Directions for this task ▸
Check each line of the listing below for the string "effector", and copy the ones that have it.

Source material ▸
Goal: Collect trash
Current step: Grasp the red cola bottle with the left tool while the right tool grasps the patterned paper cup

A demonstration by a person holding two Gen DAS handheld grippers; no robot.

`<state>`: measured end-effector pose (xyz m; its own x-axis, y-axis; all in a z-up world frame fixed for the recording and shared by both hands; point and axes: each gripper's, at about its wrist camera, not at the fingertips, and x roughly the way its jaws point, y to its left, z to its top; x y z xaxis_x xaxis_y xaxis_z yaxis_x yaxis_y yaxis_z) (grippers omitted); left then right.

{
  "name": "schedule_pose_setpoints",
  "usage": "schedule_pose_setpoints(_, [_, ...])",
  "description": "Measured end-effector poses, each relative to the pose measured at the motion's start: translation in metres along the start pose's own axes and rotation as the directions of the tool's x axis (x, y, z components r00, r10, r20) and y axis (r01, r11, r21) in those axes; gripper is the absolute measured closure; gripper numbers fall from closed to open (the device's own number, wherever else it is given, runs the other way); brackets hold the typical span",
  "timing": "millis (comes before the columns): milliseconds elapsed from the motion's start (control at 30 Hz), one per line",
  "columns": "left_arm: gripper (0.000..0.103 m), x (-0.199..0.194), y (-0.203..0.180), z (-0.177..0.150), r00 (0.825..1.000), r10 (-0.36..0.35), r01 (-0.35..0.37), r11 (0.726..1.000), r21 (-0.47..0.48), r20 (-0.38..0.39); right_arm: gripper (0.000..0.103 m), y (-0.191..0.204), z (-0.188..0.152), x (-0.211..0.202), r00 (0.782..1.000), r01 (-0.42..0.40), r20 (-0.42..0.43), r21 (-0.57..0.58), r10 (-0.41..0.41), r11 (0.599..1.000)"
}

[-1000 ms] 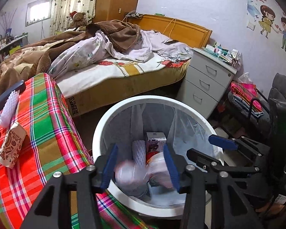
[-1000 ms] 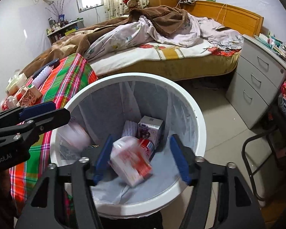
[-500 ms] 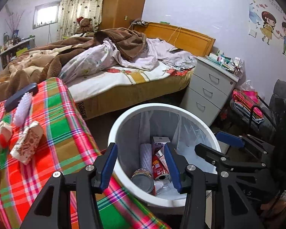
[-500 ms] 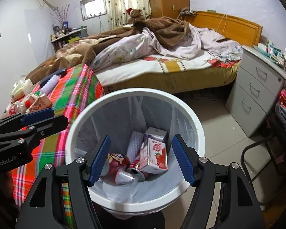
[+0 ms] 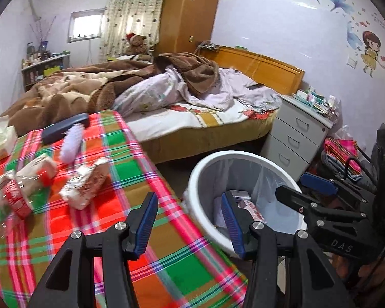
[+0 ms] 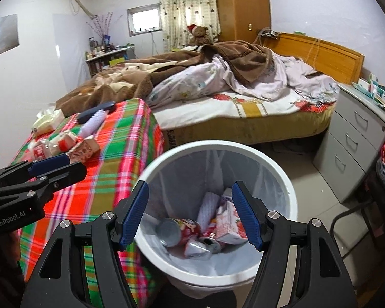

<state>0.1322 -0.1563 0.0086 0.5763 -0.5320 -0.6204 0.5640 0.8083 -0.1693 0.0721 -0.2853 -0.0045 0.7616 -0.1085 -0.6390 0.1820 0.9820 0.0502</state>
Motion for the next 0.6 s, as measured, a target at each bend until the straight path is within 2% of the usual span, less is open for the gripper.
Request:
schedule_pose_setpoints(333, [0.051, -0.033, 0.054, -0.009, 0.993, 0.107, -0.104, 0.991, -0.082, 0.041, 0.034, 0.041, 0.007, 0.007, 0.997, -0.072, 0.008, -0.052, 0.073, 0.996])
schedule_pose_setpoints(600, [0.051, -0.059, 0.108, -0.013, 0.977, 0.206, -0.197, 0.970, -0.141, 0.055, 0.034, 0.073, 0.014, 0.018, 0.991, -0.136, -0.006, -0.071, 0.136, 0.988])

Expected answer ▸
`<state>`: measured end-effector pose (xyz m; its own x-axis, y-axis; all in a z-up world frame fixed for the recording and shared by both hands; point and axes: each gripper's, at about its wrist camera, not at the fingertips, and x roughly the way its jaws point, y to its left, z to its top; x y z xaxis_x xaxis_y xaxis_z yaxis_x yaxis_y yaxis_z) (grippers omitted); left then right.
  "description": "Measured end-effector poses, each relative to the pose measured at the motion's start: translation in metres along the start pose's own axes and rotation as the directions of the tool's x axis (x, y, z components r00, r10, r20) and y axis (r01, r11, r21) in those axes; gripper is the absolute measured closure; gripper numbers fall from closed to open (the device's own number, wherever else it is given, runs the other way); brackets hold the typical span",

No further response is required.